▸ **Work request**
Among the lines listed below, count those that include the string "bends", and state only the count.

====================

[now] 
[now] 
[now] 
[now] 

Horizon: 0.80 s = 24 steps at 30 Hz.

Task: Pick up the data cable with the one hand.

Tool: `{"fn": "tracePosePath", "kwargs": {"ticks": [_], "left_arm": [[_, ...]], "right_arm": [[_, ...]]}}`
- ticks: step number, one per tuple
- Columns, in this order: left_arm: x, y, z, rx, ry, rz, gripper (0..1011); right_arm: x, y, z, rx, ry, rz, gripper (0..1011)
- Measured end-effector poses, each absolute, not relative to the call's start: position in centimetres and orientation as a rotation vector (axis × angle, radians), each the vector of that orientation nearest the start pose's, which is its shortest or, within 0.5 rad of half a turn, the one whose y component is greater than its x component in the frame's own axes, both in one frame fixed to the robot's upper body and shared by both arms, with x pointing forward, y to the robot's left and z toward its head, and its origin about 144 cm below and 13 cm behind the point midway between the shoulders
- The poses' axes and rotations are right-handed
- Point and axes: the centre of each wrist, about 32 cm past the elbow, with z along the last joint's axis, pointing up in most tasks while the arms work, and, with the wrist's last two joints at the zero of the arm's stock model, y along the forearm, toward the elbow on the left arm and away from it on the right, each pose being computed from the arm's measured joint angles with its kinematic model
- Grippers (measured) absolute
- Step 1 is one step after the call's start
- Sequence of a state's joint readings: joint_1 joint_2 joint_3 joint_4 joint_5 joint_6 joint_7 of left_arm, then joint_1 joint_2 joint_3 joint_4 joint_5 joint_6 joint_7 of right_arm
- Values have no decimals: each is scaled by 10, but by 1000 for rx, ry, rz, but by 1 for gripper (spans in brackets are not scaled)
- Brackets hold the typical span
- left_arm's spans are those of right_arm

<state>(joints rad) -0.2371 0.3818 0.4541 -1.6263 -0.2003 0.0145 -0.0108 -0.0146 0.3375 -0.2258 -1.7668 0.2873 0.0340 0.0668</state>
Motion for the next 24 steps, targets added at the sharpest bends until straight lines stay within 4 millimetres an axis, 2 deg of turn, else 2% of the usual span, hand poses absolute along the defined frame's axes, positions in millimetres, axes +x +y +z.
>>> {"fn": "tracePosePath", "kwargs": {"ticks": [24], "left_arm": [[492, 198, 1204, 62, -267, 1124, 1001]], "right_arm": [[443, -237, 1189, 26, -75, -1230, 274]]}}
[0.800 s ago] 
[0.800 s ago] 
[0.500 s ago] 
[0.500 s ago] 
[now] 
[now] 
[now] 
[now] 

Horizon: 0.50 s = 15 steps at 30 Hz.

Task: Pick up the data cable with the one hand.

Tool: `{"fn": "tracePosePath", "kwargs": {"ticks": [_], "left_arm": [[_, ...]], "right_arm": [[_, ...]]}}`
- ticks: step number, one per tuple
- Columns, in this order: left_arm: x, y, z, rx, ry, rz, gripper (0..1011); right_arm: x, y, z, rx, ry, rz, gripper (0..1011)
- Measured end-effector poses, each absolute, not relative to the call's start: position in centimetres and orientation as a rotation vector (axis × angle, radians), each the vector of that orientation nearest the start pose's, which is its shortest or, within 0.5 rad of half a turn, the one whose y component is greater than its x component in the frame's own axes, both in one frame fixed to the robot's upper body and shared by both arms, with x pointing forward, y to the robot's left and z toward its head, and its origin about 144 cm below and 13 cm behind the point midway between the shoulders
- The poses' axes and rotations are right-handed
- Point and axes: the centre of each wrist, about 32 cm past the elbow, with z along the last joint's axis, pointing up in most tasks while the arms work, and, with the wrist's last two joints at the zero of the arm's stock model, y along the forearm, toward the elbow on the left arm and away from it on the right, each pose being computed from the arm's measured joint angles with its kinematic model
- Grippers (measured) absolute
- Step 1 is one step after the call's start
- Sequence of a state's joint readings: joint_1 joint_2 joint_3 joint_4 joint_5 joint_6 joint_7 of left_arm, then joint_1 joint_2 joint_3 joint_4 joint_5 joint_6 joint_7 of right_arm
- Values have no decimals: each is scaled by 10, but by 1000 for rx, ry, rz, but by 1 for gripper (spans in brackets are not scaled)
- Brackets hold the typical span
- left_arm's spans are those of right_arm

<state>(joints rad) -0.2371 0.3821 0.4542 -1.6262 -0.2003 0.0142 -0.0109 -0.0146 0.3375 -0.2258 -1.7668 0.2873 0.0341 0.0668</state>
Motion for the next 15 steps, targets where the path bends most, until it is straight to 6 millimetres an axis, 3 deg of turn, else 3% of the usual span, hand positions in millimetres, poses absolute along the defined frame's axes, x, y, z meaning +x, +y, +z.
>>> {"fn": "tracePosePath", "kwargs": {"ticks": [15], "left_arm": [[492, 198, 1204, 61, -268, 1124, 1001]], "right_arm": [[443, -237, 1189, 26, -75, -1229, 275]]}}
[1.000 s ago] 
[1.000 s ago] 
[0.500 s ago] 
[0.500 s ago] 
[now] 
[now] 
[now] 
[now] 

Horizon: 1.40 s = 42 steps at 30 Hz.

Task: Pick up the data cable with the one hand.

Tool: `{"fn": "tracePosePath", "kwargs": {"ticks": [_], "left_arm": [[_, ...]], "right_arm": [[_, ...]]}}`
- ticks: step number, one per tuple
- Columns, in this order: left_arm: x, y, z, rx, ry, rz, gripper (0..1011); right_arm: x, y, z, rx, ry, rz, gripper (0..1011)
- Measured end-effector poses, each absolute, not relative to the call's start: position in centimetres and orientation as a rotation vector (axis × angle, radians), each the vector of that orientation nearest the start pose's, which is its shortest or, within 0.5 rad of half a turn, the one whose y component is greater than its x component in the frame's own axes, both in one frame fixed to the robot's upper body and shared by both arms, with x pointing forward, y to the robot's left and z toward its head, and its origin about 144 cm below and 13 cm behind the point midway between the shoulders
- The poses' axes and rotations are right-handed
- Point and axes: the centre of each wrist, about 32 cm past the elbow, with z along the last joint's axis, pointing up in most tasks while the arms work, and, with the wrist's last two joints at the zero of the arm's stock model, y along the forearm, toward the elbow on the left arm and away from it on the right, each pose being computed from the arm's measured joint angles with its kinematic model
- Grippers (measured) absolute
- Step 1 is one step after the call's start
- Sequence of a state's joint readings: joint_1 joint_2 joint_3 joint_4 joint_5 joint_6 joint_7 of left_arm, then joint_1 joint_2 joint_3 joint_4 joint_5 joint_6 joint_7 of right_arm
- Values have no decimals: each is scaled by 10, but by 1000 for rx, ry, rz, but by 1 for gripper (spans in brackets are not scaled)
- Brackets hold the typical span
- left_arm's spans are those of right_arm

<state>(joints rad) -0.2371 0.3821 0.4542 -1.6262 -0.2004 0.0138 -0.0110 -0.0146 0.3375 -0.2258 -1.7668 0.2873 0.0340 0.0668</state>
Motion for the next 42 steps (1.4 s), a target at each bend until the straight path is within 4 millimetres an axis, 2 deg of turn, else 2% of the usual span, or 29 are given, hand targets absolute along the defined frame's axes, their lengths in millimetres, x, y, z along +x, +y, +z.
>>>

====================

▸ **Answer for the task**
2